Have you ever experienced a situation where you waited almost half an hour for a bus, only to find that the bus is actually crowded when it arrives? After spending some time in Nanyang Technological University (NTU), we, a group of NTU students found this situation to be very frustrating -- we could have walked if we knew that the bus is going to be crowded! This made us wonder -- is there a way for us to tell whether a bus is crowded? Can this feature be integrated into the current NTU bus app? We could have installed an infrared sensor (like what they do at SBS buses), but we thought that we can make do with what we have now in the buses -- the bus camera footages.
What it does
We attempt to develop a method to predict how many people are currently in the bus using the bus camera footages, and then this information can be relayed to the app users. With this information, app users can tell whether a bus is crowded or not and thus decide whether or not it is worth the wait!
How we built it
Using the bus camera footages, we developed a computer vision system which would be able to recognise the objects in the footages, using yolo. The footages would be decomposed into frames (which are technically images), and we use these individual frames for object recognition. By recognising the object
Person in the frame, we would be able to count how many people are in the bus, and thus giving us insight about how crowded the bus is.
Challenges we ran into
It was our first time trying to develop a computer vision system, and the modules were foreign to us! Learning definitely took a big portion of the time spent into this project, and was a really satisfying process. We also faced issues with the suitability of the footages used, as the camera systems used in the buses are definitely not the best available out there. The low resolution of the footages posed a challenge to our recognition system and thus compelled us to explore how we can preprocess the images before being used for object recognition. We also attempted to optimise the algorithms available out there in order to yield better results. In addition, we also took video ourselves in order to train our model better.

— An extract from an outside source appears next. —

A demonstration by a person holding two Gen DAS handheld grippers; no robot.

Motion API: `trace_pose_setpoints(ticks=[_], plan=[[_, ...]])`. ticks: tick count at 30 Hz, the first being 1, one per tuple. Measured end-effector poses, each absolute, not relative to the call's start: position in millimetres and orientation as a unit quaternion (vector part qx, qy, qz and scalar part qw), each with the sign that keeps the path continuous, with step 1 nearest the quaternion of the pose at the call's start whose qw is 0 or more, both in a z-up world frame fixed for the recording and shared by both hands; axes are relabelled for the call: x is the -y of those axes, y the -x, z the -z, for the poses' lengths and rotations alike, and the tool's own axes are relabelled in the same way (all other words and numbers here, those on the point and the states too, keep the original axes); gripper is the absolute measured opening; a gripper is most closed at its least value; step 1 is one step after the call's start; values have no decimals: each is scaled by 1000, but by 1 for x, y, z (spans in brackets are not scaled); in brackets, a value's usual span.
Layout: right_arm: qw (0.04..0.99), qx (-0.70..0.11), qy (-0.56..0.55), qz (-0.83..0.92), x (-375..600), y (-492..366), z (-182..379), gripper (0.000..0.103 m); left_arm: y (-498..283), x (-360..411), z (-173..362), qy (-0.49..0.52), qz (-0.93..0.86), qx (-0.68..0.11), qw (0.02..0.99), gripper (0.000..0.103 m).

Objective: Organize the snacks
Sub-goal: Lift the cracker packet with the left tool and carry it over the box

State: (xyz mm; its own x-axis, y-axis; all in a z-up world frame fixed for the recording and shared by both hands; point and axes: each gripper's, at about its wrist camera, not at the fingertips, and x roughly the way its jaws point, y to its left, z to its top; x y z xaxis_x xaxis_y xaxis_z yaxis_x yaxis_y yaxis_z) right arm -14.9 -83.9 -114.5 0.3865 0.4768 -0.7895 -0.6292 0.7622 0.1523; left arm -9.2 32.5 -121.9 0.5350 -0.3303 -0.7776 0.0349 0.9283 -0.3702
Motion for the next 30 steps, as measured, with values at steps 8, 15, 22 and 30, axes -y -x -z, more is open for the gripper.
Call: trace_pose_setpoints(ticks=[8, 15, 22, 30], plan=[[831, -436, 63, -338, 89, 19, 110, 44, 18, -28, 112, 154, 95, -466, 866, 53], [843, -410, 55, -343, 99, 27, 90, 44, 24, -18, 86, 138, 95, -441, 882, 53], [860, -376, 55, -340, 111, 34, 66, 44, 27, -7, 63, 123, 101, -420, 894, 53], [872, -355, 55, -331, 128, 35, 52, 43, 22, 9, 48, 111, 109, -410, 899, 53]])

Accomplishments that we're proud of
We're very proud to be able to have a working prototype of this object recognition model! We are able to pass in a video into the model, and by specifying the frame rate, the model is able to return us the number of people at each frame. This is heartening as this is an evidence that our idea is feasible -- we can predict the crowd using bus videos! We also made the model to work with live webcam as well, so it is very possible to do the object recognition on the fly.
What we learned
What did we learn? It's not easy to pinpoint a single thing as this hackathon was a learning process in itself. The ideation process was challenging as we had to ask ourselves what societal problem can we address using a technological solution. In the end, we decided on a problem close to our hearts -- NTU buses. We ventured into an unknown field, object recognition, and we had to self-learn how object recognition is usually done in this field. It was a valuable learning opportunity to learn how images and videos are processed in Python (i.e. opencv), as well as how we can use yolo weights and helping functions to recognise the objects in a given image.
There are so many exciting things that we can explore in this project, which we would love to explore if given more time. We believe there are still many ways in which we can optimize our algorithm to give better predictions, knowing that camera systems in buses do not have the best video resolutions. Or could we take an incremental approach from the bus door's perspective to calculate number of people coming in and out? We can also extend this project so that we do not only predict crowd in buses, but perhaps also at the bus stops, as this information would be able to us how many people would get on board a bus at a given stop. We also wanted to explore if we can develop a forecasting model in which we can predict how crowded it would be at a given day and time.